### Task brief
When a picture appears in the listing, leave it out and copy the rest exactly as it stands.

### The data
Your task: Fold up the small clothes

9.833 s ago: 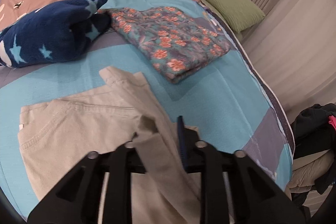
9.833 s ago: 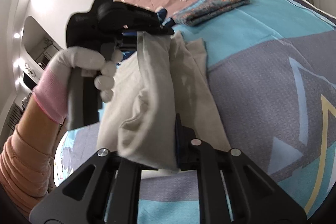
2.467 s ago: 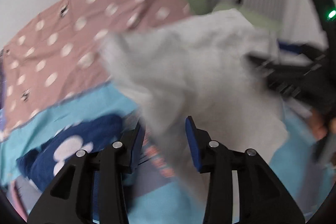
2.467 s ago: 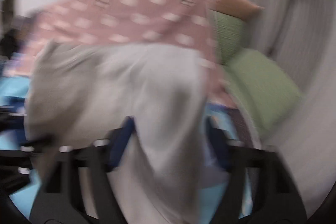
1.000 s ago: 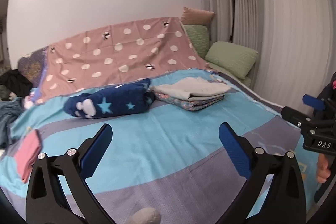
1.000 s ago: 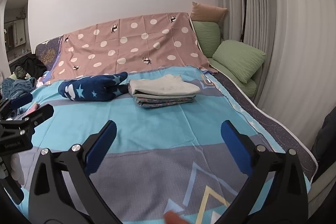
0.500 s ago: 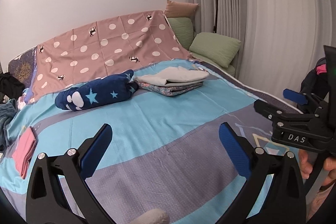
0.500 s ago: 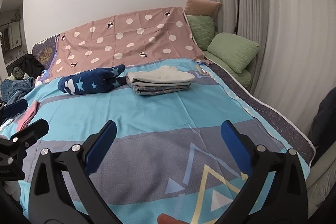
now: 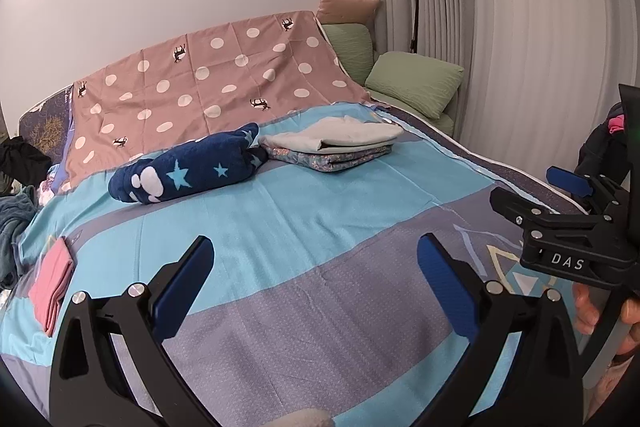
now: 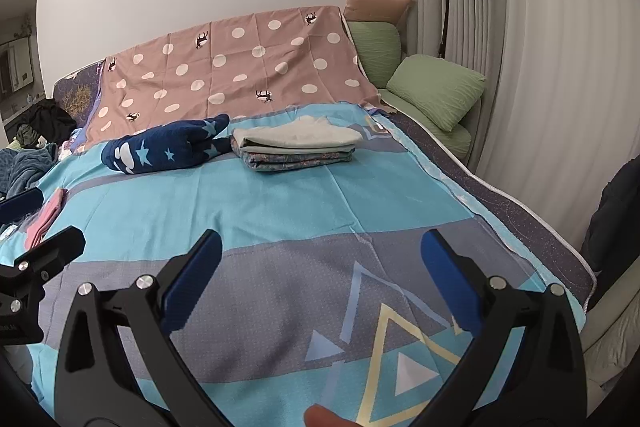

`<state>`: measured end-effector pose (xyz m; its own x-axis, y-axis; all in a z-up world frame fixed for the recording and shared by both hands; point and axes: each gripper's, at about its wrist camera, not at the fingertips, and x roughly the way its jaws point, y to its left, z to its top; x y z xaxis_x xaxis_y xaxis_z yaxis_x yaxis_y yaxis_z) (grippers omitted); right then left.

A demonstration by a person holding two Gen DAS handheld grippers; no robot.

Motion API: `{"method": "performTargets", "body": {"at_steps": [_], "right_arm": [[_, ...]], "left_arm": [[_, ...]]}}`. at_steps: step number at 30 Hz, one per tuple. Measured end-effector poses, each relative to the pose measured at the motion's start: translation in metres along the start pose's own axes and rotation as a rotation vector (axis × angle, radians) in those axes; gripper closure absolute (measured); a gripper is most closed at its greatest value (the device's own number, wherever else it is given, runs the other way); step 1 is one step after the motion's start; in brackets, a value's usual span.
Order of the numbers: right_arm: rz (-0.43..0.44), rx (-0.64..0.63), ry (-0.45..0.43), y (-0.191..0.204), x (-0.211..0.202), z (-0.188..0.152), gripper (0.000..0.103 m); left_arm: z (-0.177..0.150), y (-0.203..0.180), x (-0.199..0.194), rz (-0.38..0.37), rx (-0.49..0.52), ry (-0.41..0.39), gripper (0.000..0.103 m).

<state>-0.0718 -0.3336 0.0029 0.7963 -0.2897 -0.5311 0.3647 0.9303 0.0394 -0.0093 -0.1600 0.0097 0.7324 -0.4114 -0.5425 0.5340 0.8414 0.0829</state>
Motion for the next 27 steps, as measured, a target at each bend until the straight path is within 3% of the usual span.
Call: {"method": "performTargets", "body": {"at_steps": [27], "right_arm": [[0.002,-0.034,-0.017,0.011,-0.003,0.004,0.002]], "left_arm": [[-0.002,0.008,0.001,0.004,-0.022,0.003,0.001]]}}
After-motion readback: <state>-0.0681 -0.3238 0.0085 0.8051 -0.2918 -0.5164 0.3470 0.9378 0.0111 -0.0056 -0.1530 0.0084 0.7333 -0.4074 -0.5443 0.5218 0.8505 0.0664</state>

### Output for this task
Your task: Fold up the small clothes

9.833 s ago: 
9.833 s ago: 
2.467 s ago: 
2.467 s ago: 
1.000 s ago: 
1.000 s ago: 
0.500 s ago: 
0.500 s ago: 
now: 
now: 

`<state>`: measured end-effector pose (xyz m; its own x-axis, y-axis; all in a z-up world frame fixed for the recording and shared by both hands; point and axes: each gripper's, at about its wrist camera, not at the fingertips, and x roughly the way its jaws point, y to its left, z to its top; x y z xaxis_x xaxis_y xaxis_z yaxis_x yaxis_y yaxis_z) (grippers omitted); right then left.

A demonstration by a person holding two Gen DAS handheld grippers; no robot.

Motion API: `{"method": "performTargets", "body": {"at_steps": [_], "right_arm": [[_, ...]], "left_arm": [[_, ...]]}}`. at_steps: step number at 30 Hz, one per tuple. Measured end-effector poses, each relative to the pose measured at the motion's start: translation in metres along the start pose's own axes and rotation as a rotation vector (axis × angle, radians) in those axes; gripper closure absolute (measured); a gripper is most closed at its greatest value (the device's own number, wherever else it is given, runs the other way); step 1 is one step after the motion's start; in brackets, a value's usual span.
Order of the numbers: right_arm: rz (-0.43..0.44), rx (-0.64..0.63), ry (-0.45..0.43), y (-0.191..0.204), x (-0.211..0.202), z (-0.188..0.152), gripper (0.000..0.103 m); left_arm: z (-0.177..0.150), y (-0.203..0.180), x (-0.199..0.194), rz (-0.38..0.37), rx (-0.49..0.52), ry (-0.41..0.39), gripper (0.000..0.103 m).

<state>-0.0718 -0.3336 0.0029 0.7963 -0.2897 -0.5311 0.3647 0.9303 0.0394 -0.0093 -0.1600 0.0097 0.7324 -0.4114 -0.5425 0.5340 0.8414 0.0829</state>
Motion for the next 27 steps, as measured, a target at each bend until the straight path is within 3% of the usual span.
Call: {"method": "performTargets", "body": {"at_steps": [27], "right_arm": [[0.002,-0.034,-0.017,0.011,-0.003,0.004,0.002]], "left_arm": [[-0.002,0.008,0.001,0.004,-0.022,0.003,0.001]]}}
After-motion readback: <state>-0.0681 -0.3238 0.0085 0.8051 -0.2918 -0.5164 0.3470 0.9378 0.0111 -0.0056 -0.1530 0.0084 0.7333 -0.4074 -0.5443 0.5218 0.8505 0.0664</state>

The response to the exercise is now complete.